EXERCISE DETAILS: Each line of the data below containing "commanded" needs to be listed.

DATASET SECTION:
=-=-=-=-=

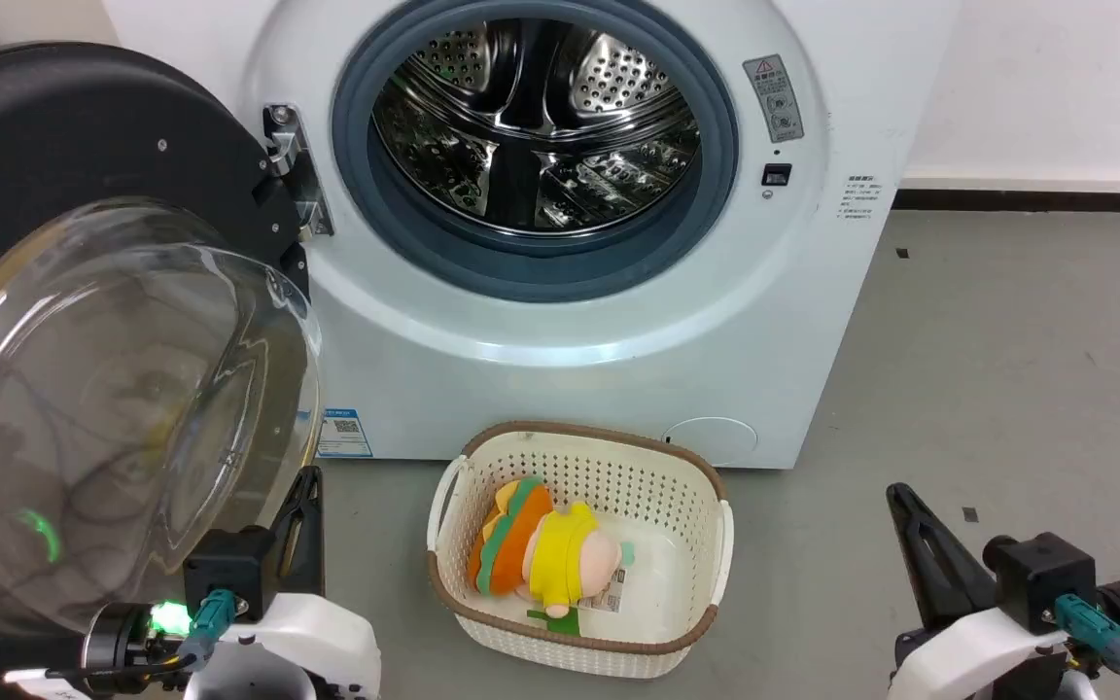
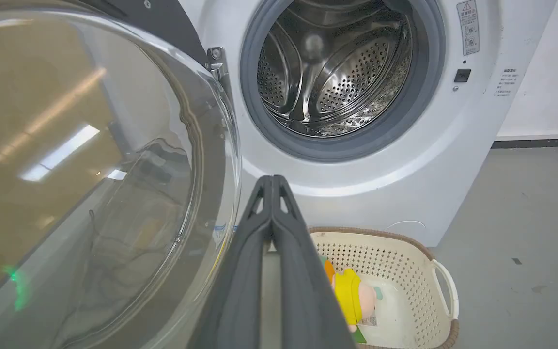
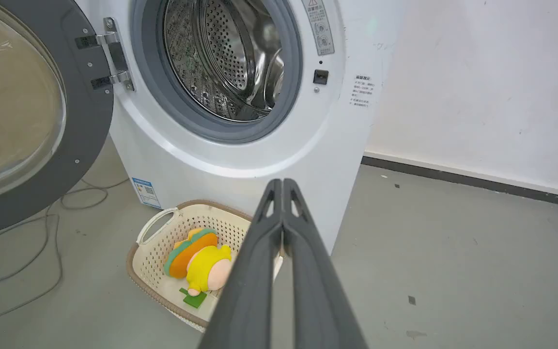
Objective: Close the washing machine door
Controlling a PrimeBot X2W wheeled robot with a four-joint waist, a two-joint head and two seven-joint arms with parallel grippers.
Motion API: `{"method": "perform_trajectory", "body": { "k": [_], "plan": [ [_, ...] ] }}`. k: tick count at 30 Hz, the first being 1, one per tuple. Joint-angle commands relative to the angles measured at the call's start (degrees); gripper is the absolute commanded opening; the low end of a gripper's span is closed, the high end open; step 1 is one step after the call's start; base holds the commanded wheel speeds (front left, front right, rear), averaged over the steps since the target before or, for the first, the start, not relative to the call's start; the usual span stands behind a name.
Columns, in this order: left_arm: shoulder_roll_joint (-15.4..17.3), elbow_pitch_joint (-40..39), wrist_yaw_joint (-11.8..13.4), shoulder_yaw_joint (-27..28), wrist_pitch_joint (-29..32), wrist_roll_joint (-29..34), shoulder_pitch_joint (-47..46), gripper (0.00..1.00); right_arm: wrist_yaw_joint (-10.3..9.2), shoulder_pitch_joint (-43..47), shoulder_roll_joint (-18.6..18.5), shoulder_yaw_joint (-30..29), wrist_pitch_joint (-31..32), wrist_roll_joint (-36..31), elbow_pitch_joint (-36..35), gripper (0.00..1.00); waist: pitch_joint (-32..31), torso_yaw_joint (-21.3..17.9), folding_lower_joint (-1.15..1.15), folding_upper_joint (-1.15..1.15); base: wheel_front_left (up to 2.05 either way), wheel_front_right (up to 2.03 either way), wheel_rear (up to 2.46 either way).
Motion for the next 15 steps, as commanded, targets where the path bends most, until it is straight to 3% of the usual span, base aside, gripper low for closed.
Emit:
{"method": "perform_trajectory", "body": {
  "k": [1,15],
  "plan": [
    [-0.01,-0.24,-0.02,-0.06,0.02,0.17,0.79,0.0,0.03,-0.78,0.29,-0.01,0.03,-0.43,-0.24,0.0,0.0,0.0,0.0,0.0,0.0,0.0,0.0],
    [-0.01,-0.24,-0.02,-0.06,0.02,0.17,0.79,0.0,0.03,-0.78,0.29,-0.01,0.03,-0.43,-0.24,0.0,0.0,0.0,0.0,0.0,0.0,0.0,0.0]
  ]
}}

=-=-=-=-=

EXERCISE ANSWER:
Motion API: `{"method": "perform_trajectory", "body": { "k": [_], "plan": [ [_, ...] ] }}`. k: tick count at 30 Hz, the first being 1, one per tuple. Joint-angle commands relative to the angles measured at the call's start (degrees); gripper is the absolute commanded opening; the low end of a gripper's span is closed, the high end open; step 1 is one step after the call's start; base holds the commanded wheel speeds (front left, front right, rear), averaged over the steps since the target before or, for the first, the start, not relative to the call's start; the usual span stands behind a name.
Motion for the next 15 steps, as commanded, targets where the path bends most, until it is straight to 3% of the usual span, base aside, gripper low for closed.

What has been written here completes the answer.